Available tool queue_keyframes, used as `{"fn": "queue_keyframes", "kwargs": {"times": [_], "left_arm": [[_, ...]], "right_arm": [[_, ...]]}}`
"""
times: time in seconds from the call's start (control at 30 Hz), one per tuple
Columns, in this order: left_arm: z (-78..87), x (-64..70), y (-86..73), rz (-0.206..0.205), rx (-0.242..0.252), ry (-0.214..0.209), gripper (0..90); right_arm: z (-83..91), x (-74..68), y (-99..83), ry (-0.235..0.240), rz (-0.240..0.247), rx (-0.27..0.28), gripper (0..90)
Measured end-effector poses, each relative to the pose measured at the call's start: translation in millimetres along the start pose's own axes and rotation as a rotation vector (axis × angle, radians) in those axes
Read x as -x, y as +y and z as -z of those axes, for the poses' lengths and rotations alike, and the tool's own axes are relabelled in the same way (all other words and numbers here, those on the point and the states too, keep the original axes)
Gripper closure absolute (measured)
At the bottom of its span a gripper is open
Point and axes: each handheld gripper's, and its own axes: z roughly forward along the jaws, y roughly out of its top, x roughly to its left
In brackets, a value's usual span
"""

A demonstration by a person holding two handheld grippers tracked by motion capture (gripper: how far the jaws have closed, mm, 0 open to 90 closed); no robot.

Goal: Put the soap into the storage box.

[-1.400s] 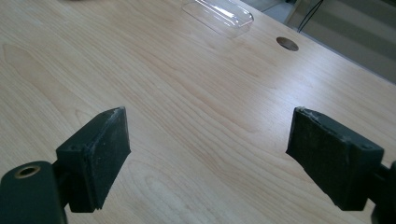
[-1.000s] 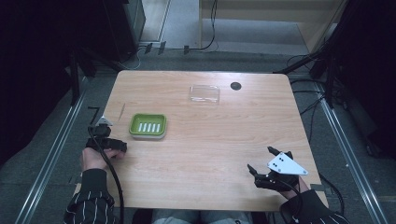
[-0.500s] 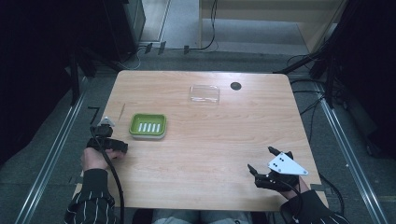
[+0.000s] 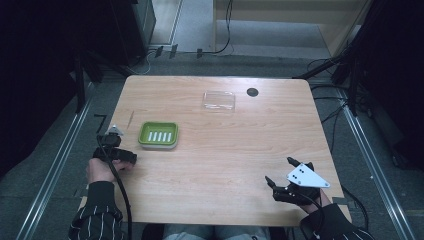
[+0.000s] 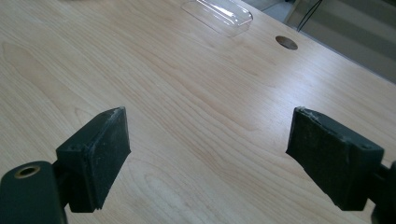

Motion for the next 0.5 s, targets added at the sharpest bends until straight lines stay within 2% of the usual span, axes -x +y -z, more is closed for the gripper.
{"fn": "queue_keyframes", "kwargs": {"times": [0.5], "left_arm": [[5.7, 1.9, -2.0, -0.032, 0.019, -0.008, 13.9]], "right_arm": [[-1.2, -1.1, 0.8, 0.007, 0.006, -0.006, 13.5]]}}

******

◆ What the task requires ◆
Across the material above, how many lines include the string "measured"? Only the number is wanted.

◆ Exercise solution ◆
2